## What to do
Taking the line with "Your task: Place" as the first and the line with "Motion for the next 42" as the last, set down exactly every line in that range from the entries below, and no more.

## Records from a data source
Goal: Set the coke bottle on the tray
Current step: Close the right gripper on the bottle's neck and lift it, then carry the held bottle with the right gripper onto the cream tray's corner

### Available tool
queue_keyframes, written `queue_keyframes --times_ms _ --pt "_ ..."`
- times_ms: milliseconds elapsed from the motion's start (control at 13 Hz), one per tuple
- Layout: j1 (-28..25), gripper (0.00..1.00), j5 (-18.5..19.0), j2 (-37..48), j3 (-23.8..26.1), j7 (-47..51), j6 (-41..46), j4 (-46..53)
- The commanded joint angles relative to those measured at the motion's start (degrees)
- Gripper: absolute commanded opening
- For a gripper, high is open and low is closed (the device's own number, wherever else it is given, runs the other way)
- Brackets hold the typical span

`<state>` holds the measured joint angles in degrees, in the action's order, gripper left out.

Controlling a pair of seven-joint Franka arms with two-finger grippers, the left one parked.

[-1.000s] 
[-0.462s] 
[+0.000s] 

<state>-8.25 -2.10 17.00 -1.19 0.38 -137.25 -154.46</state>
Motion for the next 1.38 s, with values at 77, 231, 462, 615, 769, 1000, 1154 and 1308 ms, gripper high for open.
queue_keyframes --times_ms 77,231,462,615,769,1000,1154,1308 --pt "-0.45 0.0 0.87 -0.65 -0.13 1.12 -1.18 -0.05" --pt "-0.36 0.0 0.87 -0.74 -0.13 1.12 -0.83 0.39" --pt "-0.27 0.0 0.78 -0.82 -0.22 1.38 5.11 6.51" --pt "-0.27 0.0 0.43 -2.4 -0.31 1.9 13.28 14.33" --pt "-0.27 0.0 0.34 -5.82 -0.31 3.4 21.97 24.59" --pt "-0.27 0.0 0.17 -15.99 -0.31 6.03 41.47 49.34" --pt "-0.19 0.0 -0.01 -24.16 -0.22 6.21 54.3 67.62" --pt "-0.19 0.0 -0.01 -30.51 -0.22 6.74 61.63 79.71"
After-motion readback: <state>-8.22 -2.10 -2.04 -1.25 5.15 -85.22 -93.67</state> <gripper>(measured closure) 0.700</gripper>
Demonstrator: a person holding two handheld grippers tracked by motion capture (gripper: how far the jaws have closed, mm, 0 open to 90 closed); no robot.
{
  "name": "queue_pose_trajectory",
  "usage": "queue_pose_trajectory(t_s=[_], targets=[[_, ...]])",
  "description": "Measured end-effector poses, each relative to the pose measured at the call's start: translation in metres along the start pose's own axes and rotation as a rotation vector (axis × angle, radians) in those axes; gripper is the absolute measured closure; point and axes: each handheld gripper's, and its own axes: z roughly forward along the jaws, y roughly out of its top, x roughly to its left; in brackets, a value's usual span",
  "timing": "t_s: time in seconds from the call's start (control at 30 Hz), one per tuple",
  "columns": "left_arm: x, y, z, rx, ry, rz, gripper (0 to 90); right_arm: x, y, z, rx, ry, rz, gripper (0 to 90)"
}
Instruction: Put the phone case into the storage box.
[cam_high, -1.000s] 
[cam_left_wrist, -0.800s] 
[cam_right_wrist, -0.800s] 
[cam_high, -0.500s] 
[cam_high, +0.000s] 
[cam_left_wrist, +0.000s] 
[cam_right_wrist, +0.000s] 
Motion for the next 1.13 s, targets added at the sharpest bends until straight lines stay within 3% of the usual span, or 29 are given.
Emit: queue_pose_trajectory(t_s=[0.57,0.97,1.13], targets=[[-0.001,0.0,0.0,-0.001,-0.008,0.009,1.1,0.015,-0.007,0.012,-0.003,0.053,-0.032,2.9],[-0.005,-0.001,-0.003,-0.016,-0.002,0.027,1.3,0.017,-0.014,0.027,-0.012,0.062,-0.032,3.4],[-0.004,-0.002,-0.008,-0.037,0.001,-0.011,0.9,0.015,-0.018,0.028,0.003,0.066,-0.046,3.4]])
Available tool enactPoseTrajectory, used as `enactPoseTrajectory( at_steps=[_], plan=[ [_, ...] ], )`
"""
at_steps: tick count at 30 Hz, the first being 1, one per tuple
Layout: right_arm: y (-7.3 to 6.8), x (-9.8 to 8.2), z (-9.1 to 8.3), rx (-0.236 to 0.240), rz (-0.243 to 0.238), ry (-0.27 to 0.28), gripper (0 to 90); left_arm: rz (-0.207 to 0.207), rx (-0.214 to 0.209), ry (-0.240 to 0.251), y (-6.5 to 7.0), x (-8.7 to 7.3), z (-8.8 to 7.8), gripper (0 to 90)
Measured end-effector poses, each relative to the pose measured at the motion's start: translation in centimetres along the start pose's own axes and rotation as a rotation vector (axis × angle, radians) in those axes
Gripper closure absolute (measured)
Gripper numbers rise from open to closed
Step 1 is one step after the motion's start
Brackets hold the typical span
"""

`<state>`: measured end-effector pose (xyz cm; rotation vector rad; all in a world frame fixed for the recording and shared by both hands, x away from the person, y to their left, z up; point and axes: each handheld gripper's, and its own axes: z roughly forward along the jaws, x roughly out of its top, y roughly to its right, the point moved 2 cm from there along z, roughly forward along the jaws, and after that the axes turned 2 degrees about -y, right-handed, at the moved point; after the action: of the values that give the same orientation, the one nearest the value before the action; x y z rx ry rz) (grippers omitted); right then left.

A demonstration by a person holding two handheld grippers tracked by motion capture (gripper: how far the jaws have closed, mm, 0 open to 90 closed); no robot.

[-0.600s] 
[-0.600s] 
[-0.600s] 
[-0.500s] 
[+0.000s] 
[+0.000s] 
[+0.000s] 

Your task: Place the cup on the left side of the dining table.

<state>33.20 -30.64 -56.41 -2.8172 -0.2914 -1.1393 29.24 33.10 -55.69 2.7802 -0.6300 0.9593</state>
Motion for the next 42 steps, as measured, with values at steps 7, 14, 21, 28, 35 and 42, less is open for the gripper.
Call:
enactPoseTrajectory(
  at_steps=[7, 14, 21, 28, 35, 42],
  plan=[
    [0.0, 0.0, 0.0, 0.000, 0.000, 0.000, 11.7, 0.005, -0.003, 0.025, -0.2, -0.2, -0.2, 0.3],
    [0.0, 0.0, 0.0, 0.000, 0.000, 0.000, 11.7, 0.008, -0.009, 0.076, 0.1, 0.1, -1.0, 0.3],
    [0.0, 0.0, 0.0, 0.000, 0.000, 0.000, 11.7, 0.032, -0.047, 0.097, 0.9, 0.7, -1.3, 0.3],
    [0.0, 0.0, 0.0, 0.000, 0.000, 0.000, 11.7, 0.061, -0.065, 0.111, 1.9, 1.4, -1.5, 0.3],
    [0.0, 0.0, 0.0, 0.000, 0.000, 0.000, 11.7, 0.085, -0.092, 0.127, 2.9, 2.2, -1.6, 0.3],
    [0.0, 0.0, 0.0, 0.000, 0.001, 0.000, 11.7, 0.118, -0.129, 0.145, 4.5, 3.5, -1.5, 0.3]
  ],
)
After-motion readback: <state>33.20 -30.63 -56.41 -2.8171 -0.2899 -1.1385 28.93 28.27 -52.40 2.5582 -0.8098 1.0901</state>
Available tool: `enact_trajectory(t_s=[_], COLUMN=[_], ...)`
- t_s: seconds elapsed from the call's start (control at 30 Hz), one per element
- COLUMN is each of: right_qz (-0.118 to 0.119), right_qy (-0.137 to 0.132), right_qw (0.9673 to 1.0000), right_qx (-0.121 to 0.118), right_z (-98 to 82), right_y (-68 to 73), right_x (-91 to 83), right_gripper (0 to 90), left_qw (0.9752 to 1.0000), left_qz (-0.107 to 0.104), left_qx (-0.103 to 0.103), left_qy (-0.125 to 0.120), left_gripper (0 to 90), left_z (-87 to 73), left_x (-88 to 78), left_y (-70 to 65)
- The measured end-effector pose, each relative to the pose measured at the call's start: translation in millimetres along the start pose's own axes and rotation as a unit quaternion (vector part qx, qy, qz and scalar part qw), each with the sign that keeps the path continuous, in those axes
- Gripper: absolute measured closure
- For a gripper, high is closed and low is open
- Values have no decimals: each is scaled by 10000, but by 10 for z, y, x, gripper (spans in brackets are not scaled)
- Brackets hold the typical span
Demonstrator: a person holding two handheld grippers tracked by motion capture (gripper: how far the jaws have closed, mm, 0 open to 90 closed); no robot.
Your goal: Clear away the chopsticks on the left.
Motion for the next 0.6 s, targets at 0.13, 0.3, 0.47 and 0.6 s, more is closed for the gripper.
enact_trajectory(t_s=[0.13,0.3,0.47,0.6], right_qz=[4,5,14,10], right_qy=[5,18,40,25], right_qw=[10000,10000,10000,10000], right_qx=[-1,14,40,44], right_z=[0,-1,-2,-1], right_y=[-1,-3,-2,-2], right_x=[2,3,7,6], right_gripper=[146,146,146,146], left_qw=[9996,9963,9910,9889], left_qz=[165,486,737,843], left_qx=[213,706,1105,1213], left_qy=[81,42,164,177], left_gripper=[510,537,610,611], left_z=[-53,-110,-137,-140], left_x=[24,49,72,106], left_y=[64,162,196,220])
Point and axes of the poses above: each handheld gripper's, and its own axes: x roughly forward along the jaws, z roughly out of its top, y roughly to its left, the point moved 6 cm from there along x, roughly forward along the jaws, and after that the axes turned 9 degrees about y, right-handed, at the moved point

## Task answer
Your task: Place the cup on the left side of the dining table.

<state>33.20 -30.64 -56.41 -2.8172 -0.2914 -1.1393 29.24 33.10 -55.69 2.7802 -0.6300 0.9593</state>
Motion for the next 42 steps, as measured, with values at steps 7, 14, 21, 28, 35 and 42, less is open for the gripper.

The requested output is now complete.